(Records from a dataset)
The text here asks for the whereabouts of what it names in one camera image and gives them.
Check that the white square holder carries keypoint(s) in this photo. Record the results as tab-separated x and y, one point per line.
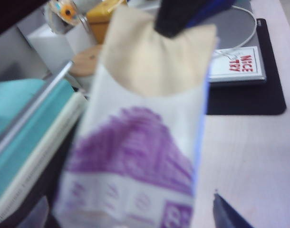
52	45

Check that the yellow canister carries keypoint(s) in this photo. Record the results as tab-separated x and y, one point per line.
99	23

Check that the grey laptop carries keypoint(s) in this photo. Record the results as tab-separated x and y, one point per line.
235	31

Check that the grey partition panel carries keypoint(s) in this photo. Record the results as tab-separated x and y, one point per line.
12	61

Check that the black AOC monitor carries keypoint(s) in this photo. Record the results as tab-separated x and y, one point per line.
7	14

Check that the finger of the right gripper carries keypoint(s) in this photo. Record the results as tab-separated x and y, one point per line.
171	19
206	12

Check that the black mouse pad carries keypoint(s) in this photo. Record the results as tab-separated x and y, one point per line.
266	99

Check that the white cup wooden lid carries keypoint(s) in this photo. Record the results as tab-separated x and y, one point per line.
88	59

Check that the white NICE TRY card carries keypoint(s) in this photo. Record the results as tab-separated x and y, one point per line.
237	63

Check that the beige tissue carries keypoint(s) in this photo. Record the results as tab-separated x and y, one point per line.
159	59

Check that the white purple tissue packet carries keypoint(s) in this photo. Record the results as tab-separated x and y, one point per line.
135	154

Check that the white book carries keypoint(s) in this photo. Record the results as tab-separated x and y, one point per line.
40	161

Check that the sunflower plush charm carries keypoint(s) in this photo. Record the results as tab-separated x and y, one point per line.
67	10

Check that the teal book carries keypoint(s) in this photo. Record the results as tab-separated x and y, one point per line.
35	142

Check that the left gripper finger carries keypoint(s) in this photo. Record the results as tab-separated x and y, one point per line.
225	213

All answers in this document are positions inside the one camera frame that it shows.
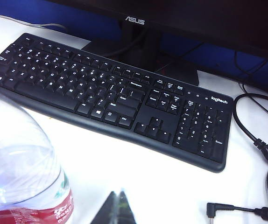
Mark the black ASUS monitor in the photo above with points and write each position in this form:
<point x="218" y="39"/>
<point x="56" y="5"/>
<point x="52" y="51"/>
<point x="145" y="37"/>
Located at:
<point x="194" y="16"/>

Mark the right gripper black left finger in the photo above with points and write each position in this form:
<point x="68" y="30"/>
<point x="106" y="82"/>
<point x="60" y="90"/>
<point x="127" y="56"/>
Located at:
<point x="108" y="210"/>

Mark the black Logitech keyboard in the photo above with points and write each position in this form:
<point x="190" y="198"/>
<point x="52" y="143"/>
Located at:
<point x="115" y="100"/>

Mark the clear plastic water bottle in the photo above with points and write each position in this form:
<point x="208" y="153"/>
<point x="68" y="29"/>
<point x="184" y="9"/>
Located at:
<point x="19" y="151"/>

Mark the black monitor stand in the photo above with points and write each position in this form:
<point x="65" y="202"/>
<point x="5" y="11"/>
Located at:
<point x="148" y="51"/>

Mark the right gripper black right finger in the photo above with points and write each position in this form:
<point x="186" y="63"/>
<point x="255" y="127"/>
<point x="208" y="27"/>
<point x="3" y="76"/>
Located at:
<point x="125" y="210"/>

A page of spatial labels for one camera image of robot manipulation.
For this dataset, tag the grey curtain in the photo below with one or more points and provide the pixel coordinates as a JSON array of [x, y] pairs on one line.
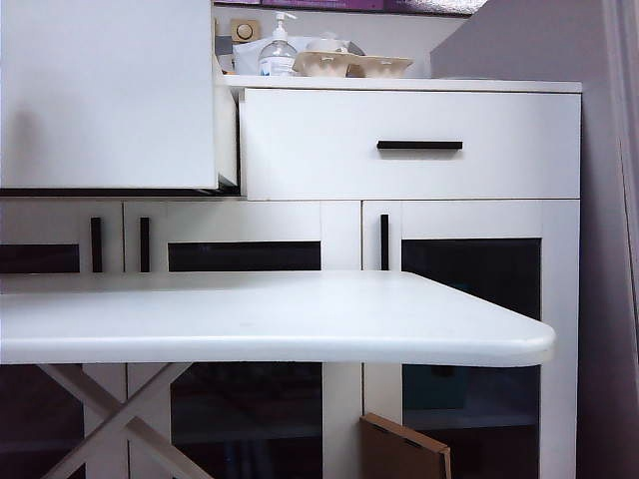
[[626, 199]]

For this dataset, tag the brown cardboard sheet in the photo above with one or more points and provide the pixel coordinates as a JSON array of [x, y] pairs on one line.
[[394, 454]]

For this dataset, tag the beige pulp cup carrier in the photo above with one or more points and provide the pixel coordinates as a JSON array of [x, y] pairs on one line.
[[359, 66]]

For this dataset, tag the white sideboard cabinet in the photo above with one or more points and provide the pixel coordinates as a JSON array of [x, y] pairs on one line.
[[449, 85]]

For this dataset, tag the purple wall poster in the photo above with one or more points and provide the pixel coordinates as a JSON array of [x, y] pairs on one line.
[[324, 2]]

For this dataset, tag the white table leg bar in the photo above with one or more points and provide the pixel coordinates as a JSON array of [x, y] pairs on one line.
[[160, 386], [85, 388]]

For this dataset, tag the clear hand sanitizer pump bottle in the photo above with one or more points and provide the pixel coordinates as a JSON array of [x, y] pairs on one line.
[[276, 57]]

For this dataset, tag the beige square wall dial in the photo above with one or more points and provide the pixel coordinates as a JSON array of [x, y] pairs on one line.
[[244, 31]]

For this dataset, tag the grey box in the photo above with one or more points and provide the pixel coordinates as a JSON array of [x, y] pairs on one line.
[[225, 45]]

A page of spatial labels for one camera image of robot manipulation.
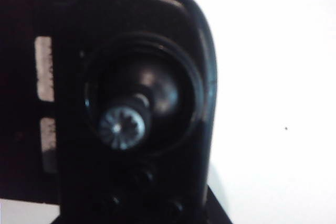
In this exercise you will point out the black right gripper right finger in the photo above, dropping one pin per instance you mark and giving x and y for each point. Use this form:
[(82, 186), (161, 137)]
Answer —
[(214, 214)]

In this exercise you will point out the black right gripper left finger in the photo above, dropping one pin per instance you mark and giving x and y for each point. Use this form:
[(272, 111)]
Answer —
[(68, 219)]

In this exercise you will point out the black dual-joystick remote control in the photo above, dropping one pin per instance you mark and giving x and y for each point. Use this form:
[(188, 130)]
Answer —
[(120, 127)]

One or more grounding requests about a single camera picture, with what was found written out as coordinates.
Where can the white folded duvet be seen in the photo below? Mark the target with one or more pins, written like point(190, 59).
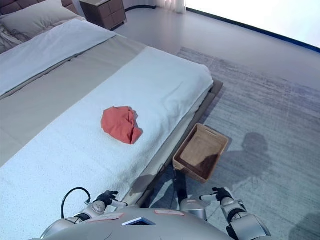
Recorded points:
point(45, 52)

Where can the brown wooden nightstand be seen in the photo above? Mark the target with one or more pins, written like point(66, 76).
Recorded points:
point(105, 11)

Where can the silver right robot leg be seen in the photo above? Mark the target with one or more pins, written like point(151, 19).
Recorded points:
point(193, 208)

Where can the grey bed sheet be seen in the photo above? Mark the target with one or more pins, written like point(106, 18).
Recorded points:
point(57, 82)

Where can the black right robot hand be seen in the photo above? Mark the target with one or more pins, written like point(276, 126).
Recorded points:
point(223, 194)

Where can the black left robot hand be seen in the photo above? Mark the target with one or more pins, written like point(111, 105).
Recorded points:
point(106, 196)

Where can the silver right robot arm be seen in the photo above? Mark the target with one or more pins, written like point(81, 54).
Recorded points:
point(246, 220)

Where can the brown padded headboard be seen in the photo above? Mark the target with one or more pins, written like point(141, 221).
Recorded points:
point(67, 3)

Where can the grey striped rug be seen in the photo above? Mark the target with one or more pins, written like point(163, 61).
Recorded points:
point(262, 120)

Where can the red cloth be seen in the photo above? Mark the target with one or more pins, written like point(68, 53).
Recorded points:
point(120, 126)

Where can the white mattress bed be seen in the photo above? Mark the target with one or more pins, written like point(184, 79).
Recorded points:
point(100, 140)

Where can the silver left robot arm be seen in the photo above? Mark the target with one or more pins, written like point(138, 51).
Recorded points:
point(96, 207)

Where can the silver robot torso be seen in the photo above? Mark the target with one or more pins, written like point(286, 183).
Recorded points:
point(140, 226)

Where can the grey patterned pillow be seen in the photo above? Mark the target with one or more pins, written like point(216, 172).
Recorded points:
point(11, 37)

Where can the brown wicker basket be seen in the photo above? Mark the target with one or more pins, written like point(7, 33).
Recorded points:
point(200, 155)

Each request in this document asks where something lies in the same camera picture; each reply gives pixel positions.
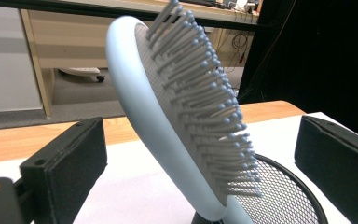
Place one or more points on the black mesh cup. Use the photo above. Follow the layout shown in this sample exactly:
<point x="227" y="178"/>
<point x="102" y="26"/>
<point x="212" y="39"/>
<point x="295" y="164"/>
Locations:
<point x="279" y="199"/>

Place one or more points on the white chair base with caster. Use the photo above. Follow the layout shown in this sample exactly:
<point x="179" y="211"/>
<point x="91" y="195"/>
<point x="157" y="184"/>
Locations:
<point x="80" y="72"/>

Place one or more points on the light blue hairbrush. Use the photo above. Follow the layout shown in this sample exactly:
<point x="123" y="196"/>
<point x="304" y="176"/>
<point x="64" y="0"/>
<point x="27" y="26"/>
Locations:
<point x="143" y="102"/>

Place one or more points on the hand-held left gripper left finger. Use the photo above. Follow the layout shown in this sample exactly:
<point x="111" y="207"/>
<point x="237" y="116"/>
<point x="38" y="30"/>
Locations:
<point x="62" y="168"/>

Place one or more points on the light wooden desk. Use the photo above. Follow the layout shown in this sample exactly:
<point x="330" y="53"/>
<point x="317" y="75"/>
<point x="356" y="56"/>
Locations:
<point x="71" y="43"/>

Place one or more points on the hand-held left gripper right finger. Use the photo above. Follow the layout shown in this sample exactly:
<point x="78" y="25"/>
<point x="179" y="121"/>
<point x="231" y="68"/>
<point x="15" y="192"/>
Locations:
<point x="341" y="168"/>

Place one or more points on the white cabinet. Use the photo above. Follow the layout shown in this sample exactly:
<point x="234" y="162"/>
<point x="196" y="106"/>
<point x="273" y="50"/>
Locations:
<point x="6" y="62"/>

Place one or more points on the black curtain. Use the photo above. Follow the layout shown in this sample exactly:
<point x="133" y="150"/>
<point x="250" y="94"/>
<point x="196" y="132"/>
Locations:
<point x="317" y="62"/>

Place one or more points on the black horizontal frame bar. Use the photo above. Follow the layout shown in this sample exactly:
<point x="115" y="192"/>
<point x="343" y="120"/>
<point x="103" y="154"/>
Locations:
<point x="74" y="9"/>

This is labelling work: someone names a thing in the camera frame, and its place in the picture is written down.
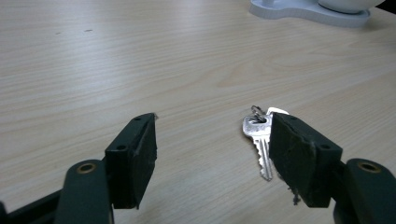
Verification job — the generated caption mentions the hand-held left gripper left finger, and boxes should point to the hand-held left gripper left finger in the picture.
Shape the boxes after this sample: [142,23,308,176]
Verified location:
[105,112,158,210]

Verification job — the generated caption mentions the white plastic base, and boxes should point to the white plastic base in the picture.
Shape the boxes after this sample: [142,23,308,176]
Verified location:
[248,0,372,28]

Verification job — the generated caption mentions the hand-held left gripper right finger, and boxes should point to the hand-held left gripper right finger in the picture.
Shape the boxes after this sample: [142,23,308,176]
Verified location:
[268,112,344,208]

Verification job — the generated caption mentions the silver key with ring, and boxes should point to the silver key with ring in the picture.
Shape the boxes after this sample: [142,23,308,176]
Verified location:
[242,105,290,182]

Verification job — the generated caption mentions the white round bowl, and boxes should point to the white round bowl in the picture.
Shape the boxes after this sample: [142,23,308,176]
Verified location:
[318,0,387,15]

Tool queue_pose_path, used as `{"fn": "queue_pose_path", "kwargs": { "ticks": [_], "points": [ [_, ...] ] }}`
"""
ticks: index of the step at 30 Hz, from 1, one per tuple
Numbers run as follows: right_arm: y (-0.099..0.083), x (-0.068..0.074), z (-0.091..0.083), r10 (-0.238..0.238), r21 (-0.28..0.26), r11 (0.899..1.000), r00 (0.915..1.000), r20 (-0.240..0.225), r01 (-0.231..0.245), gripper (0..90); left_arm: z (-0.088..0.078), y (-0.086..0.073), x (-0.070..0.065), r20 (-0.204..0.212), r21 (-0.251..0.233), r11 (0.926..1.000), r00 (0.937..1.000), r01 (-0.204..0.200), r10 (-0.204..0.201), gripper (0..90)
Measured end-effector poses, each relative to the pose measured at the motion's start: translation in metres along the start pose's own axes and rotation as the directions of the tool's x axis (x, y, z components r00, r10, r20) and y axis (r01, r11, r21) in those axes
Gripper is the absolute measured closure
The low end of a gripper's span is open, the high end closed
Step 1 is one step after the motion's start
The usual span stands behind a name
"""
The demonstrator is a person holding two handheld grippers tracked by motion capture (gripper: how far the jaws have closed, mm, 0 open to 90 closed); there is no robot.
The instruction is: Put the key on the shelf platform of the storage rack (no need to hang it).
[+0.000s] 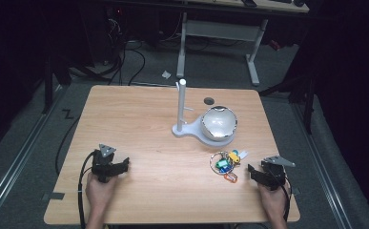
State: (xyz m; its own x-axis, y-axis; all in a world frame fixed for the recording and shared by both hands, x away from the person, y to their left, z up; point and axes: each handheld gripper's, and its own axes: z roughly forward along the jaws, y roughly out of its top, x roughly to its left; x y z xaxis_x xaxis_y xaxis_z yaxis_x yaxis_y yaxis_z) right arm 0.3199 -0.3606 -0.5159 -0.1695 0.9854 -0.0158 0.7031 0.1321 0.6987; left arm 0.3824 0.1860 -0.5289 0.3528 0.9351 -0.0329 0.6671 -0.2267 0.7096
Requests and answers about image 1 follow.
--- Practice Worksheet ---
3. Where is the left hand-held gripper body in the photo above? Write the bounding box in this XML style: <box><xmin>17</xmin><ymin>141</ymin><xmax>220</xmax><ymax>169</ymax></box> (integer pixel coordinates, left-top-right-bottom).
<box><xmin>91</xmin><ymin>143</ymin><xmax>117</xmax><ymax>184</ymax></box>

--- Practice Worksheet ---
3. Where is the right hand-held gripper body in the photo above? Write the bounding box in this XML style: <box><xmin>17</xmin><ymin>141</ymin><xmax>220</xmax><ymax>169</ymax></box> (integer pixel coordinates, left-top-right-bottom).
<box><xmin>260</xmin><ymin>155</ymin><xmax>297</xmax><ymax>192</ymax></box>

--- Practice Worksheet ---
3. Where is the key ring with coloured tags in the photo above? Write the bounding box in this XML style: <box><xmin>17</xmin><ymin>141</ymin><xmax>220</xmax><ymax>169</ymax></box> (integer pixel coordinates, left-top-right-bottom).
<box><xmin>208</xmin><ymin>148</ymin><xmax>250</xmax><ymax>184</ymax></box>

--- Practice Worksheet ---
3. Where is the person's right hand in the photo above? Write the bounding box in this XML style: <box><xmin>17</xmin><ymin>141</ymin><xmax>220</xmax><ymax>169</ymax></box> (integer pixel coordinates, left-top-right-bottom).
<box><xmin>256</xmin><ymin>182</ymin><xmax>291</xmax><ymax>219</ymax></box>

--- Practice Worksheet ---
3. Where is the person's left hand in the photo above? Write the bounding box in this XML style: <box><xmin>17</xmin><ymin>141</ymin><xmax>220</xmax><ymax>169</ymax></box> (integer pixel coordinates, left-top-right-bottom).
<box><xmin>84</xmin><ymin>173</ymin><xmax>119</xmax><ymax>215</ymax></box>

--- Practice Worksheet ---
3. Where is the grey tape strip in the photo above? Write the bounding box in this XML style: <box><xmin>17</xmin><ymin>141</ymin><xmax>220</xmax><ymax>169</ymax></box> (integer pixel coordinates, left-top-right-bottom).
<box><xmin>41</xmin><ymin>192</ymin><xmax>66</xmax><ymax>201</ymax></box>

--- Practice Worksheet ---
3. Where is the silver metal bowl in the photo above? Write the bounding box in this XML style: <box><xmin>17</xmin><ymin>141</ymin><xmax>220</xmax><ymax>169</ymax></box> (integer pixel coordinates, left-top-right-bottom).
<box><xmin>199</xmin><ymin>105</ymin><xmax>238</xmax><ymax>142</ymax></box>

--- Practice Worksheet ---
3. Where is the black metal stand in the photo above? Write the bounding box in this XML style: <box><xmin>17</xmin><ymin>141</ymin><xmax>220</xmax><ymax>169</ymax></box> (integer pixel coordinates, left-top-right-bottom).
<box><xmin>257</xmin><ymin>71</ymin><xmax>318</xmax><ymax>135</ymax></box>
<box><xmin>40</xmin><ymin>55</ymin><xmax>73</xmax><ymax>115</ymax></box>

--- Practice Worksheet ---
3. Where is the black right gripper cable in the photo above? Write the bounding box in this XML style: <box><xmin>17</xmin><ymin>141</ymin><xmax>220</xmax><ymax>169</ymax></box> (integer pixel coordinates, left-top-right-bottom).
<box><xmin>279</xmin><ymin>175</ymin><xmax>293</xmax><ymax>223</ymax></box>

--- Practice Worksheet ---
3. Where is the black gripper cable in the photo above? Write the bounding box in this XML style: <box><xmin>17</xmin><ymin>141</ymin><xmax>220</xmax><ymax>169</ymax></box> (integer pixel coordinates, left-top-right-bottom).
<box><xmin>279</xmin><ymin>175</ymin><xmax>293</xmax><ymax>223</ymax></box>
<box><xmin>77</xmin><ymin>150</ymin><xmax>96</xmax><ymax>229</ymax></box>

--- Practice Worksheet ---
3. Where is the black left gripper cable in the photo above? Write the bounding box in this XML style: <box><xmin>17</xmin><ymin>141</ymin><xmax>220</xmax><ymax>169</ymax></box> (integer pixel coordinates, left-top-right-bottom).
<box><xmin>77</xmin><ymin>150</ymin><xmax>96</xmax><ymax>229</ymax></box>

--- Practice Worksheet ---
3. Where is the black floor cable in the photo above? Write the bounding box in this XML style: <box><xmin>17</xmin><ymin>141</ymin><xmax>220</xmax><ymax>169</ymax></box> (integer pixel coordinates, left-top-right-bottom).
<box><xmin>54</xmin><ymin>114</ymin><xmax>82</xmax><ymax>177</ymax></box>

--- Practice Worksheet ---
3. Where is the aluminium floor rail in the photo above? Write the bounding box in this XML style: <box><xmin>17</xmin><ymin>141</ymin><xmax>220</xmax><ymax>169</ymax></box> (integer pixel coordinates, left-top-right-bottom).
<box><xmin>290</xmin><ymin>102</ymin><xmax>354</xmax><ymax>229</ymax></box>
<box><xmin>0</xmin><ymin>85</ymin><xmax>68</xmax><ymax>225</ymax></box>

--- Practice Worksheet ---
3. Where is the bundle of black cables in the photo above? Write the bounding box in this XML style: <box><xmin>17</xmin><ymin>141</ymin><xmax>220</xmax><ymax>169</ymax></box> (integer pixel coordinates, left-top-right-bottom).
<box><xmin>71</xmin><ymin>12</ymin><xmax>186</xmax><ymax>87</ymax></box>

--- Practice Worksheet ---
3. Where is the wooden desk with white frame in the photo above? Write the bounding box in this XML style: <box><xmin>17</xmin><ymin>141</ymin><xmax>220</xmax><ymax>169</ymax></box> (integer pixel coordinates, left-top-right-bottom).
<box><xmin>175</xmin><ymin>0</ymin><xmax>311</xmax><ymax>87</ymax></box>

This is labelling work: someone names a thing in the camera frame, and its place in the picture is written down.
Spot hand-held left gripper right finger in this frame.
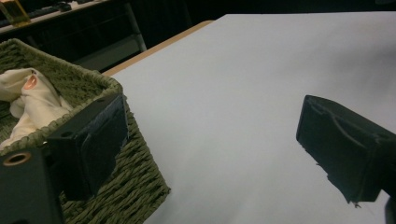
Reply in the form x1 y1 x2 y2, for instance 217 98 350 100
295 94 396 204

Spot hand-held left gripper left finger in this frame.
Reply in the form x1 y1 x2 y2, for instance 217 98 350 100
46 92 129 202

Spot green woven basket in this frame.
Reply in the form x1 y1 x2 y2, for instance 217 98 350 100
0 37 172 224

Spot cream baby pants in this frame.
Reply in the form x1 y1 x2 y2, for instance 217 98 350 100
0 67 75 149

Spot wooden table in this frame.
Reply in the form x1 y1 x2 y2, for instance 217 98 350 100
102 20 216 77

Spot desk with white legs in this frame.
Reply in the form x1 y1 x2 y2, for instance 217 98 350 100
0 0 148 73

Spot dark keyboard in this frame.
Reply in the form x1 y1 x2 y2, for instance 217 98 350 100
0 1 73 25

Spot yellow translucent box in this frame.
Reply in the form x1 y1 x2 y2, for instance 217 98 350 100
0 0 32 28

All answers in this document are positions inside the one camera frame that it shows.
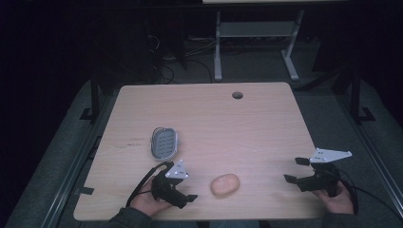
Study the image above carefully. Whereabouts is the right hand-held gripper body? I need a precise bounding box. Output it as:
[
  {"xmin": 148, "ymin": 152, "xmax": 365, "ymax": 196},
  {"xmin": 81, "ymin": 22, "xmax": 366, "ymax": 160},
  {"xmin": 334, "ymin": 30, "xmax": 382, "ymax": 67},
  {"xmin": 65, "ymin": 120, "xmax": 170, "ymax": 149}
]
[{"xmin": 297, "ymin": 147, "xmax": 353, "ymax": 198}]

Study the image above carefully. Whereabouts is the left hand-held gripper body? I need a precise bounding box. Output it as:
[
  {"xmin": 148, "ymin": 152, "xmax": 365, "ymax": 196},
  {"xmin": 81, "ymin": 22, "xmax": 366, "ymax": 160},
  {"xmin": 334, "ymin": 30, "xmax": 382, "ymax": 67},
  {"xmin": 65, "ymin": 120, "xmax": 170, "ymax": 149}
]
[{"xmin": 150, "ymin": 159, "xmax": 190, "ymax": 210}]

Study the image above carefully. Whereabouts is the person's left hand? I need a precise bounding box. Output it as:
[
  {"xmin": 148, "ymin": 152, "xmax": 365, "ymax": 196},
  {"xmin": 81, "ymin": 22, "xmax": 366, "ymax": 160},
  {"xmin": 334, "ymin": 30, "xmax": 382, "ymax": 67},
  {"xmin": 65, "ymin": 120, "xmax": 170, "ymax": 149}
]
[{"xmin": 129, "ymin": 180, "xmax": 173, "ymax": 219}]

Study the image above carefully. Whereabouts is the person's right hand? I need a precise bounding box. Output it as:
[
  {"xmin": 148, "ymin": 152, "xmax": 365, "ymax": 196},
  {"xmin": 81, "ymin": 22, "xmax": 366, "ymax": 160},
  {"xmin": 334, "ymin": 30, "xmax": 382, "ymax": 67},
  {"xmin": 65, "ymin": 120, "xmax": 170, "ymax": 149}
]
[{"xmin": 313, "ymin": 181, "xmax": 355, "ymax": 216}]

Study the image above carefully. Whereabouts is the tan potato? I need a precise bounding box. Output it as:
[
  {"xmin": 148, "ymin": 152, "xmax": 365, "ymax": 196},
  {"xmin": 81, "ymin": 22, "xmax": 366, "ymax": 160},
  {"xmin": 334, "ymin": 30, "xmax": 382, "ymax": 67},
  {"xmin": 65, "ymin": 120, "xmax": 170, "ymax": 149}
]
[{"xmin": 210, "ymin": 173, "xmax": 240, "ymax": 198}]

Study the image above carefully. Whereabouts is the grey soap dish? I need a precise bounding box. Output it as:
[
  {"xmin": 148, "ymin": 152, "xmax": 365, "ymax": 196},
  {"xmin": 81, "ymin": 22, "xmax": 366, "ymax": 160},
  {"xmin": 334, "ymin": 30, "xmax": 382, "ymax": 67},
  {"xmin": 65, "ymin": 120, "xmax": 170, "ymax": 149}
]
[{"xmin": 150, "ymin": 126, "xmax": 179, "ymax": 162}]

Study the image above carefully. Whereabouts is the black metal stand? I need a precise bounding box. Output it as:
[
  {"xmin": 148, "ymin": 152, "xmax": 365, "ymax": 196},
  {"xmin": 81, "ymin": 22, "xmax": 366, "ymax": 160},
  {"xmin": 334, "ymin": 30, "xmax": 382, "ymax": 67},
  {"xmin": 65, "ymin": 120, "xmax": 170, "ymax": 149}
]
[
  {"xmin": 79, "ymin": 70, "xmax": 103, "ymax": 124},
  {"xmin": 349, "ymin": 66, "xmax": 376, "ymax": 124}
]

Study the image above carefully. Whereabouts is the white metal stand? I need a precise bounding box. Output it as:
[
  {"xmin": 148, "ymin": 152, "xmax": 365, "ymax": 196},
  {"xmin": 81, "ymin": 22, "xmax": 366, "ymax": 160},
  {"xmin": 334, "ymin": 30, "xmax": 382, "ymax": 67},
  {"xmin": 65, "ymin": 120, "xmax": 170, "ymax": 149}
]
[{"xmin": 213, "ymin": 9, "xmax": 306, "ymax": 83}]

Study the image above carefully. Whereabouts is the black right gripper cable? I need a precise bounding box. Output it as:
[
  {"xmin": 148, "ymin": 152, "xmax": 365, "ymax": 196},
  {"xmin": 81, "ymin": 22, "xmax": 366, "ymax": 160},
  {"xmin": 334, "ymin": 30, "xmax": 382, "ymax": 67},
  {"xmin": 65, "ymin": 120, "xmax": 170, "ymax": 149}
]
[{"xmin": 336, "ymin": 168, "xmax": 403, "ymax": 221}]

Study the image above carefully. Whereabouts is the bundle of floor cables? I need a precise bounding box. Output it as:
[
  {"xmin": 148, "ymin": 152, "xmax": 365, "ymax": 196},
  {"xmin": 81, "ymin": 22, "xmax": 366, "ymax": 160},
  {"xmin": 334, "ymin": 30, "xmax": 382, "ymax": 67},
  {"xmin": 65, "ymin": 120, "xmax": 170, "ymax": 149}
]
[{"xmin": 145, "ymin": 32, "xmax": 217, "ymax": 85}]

● **TASK PROMPT**
In the entries above, identify every line with the word "open". Copy those lines.

● **WRITTEN REPLY**
The low end of a gripper's span is open, the high end closed
The demonstrator is a person holding two handheld grippers tracked by motion capture (gripper: how far the jaws have closed, mm, 0 open to 90 closed); there is no robot.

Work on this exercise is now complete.